Os resultados mostram que os modelos climáticos para Marte têm subestimado há muito tempo os ventos que impulsionam o movimento de sedimentos no planeta — informação necessária para modelar condições passadas em Marte antiga e determinar como sua superfície evoluiu ao longo do tempo, disse a Dra. Lori Fenton, cientista sênior de pesquisa em ciência planetária no Instituto SETI na Califórnia. Fenton não participou do novo estudo.
"Em Marte, a mobilização de areia e poeira é um dos principais motores de modificação da superfície (através da deposição e erosão de sedimentos) e mudança climática (através da carga atmosférica de poeira em constante mudança)", escreveu Fenton em um e-mail.
A poeira também continua sendo uma preocupação primária para missões com destino a Marte. A poeira marciana suspensa pode levar a tempestades de poeira que circundam o planeta, um fenômeno que encerrou a missão Opportunity em 2019. E o acúmulo de poeira nos painéis solares do módulo de pouso InSight pôs fim àquela missão em 2022.
Às vezes, os redemoinhos de poeira podem ser úteis. Por acaso, os vórtices ajudaram a limpar a poeira dos painéis solares do rover Spirit em 2009.
Bickel disse que novas imagens de dados orbitais continuarão sendo adicionadas ao catálogo para que possa servir como recurso para o planejamento de futuras missões.
"Nossas medições podem ajudar cientistas a desenvolver uma compreensão das condições do vento em um local de pouso antes do toque, o que poderia ajudá-los a estimar quanto de poeira pode se acumular nos painéis solares de um rover — e, portanto, com que frequência eles devem se autolimpar", disse Bickel.

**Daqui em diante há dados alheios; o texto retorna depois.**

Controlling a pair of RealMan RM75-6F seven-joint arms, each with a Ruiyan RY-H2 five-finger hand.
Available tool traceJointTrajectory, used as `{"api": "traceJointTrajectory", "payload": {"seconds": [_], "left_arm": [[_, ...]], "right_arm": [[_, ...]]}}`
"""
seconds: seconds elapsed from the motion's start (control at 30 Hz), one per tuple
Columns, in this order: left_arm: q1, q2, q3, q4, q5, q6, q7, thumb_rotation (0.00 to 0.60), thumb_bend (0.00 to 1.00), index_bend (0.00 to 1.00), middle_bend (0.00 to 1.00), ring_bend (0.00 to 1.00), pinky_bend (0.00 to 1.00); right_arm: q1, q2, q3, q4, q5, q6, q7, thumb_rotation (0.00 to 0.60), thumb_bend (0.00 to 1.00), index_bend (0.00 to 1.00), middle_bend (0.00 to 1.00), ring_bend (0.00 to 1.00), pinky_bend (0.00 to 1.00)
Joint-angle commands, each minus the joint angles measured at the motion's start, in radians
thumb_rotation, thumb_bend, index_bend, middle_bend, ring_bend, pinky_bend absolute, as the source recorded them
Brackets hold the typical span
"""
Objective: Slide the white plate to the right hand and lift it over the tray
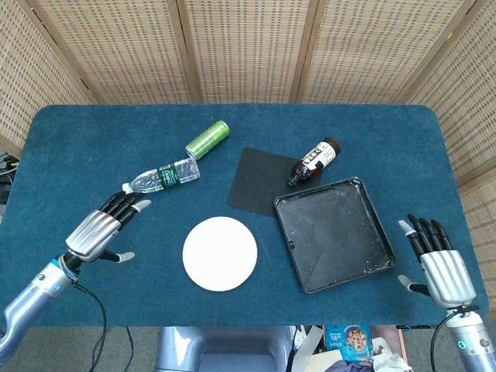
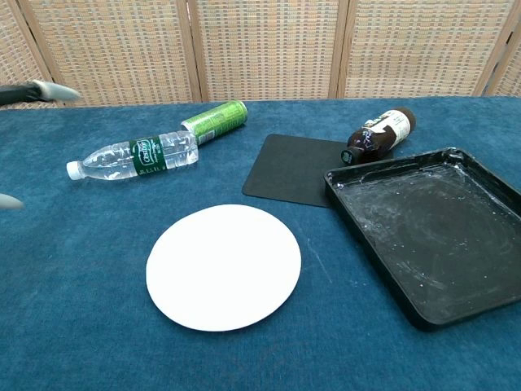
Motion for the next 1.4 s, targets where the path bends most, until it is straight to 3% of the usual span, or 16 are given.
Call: {"api": "traceJointTrajectory", "payload": {"seconds": [0.03, 0.27, 0.43, 0.87, 1.07, 1.4], "left_arm": [[0.109, 0.051, -0.023, -0.069, -0.110, 0.108, 0.072, 0.600, 0.00, 0.00, 0.00, 0.00, 0.00], [0.217, 0.094, -0.067, -0.159, -0.249, 0.237, 0.237, 0.600, 0.00, 0.00, 0.00, 0.00, 0.00], [0.259, 0.105, -0.092, -0.208, -0.296, 0.282, 0.277, 0.600, 0.00, 0.00, 0.00, 0.00, 0.00], [0.273, 0.080, -0.112, -0.165, -0.274, 0.250, 0.254, 0.600, 0.00, 0.00, 0.00, 0.00, 0.00], [0.278, 0.074, -0.123, -0.158, -0.274, 0.232, 0.252, 0.600, 0.00, 0.00, 0.00, 0.00, 0.00], [0.281, 0.065, -0.144, -0.144, -0.288, 0.202, 0.254, 0.600, 0.00, 0.00, 0.00, 0.00, 0.00]], "right_arm": [[0.085, -0.024, -0.040, 0.051, -0.168, -0.031, 0.004, 0.600, 0.00, 0.00, 0.00, 0.00, 0.00], [0.243, -0.093, -0.041, 0.061, -0.257, -0.165, 0.103, 0.600, 0.00, 0.05, 0.00, 0.00, 0.00], [0.345, -0.179, -0.035, 0.089, -0.289, -0.249, 0.160, 0.600, 0.00, 0.10, 0.00, 0.00, 0.00], [0.519, -0.402, -0.021, 0.158, -0.303, -0.454, 0.059, 0.600, 0.00, 0.17, 0.00, 0.00, 0.00], [0.583, -0.486, -0.004, 0.226, -0.309, -0.504, -0.025, 0.600, 0.00, 0.19, 0.00, 0.00, 0.00], [0.641, -0.580, 0.004, 0.346, -0.270, -0.535, -0.060, 0.600, 0.00, 0.19, 0.00, 0.00, 0.00]]}}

Os dados do novo estudo já estão sendo utilizados para ajudar a determinar o local ideal de pouso para o rover ExoMars Rosalind Franklin da ESA, com previsão de pouso em Marte em 2030.
Ralph Lorenz, cientista planetário do Laboratório de Física Aplicada da Universidade Johns Hopkins, afirmou que é empolgante observar uma visão ampla dos redemoinhos de poeira, fenômenos que ele considera entre as características mais proeminentes e interessantes da atmosfera marciana. Segundo Lorenz, que não participou da nova pesquisa, ter um levantamento abrangente desses eventos fornece um contexto importante para futuros locais de pouso.

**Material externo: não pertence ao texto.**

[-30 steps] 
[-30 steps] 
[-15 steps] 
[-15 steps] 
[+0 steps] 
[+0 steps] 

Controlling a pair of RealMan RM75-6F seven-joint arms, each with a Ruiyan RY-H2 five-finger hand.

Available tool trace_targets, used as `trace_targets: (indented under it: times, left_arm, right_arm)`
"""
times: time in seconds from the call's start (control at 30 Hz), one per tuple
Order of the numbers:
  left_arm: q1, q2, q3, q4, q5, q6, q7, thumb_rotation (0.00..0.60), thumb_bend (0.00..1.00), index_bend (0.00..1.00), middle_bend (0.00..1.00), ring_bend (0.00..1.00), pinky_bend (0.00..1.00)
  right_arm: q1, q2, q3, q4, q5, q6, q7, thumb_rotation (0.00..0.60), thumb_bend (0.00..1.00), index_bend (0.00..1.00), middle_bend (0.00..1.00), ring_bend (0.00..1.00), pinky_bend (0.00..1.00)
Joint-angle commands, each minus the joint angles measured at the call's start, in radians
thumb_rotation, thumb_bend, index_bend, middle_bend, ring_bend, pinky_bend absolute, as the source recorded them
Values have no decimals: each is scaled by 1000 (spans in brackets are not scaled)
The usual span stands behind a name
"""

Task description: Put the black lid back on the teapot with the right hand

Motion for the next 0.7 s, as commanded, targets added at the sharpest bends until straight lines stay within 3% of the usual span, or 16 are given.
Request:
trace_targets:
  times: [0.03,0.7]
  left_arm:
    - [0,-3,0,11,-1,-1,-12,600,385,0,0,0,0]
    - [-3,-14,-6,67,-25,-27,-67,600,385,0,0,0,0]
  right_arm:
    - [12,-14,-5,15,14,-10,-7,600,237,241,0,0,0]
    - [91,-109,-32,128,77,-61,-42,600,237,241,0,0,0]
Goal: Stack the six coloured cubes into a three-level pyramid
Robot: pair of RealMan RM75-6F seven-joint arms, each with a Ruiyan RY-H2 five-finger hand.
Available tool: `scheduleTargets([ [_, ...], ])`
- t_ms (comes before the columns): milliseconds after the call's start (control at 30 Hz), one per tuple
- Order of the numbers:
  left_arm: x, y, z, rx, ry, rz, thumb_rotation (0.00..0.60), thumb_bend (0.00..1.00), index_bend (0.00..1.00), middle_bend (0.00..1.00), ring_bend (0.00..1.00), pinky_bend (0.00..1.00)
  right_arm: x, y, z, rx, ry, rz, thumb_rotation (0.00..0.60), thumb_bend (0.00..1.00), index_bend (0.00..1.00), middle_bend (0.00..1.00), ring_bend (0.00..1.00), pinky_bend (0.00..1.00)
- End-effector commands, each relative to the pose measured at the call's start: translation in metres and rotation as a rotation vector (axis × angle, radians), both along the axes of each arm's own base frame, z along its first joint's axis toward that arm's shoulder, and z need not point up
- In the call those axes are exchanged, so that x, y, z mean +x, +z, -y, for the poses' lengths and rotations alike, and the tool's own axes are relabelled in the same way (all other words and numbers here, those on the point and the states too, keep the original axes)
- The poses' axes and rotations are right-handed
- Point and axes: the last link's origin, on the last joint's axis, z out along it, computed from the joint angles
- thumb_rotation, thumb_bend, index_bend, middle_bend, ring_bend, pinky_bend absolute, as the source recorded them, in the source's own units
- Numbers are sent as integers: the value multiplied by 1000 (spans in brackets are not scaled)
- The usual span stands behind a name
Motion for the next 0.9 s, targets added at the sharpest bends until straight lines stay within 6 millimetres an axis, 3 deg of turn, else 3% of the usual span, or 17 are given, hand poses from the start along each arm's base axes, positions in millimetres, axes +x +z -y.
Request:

"Até entendermos (os redemoinhos de poeira), a energia solar em Marte sempre será algo "incerto" a longo prazo, o que é particularmente importante quando pensamos na presença humana em Marte em um futuro não muito distante", escreveu Lorenz em um e-mail.
As novas observações podem ajudar a validar e melhorar os modelos meteorológicos e climáticos para Marte, o que garantirá a segurança, durabilidade e longevidade das futuras missões, afirmou o Dr. J. Michael Battalio, cientista pesquisador associado do departamento de Ciências da Terra e Planetárias da Universidade Yale. Battalio não esteve envolvido no novo estudo.
Os resultados também destacam o valor de ter múltiplos conjuntos de dados de longo prazo de diferentes missões em Marte — algo que está em risco devido aos cortes propostos no orçamento da Nasa, acrescentou Battalio. Estudar o clima de Marte também é importante para compreender a Terra, disse ele.
"As condições únicas de Marte fornecem um laboratório independente para comparação com o funcionamento do clima terrestre, garantindo que tenhamos a formulação mais completa e geral possível da dinâmica atmosférica", escreveu Battalio em um e-mail. "Estudar o sistema solar de forma ampla não é apenas sobre exploração, nos ajuda a entender nossa casa."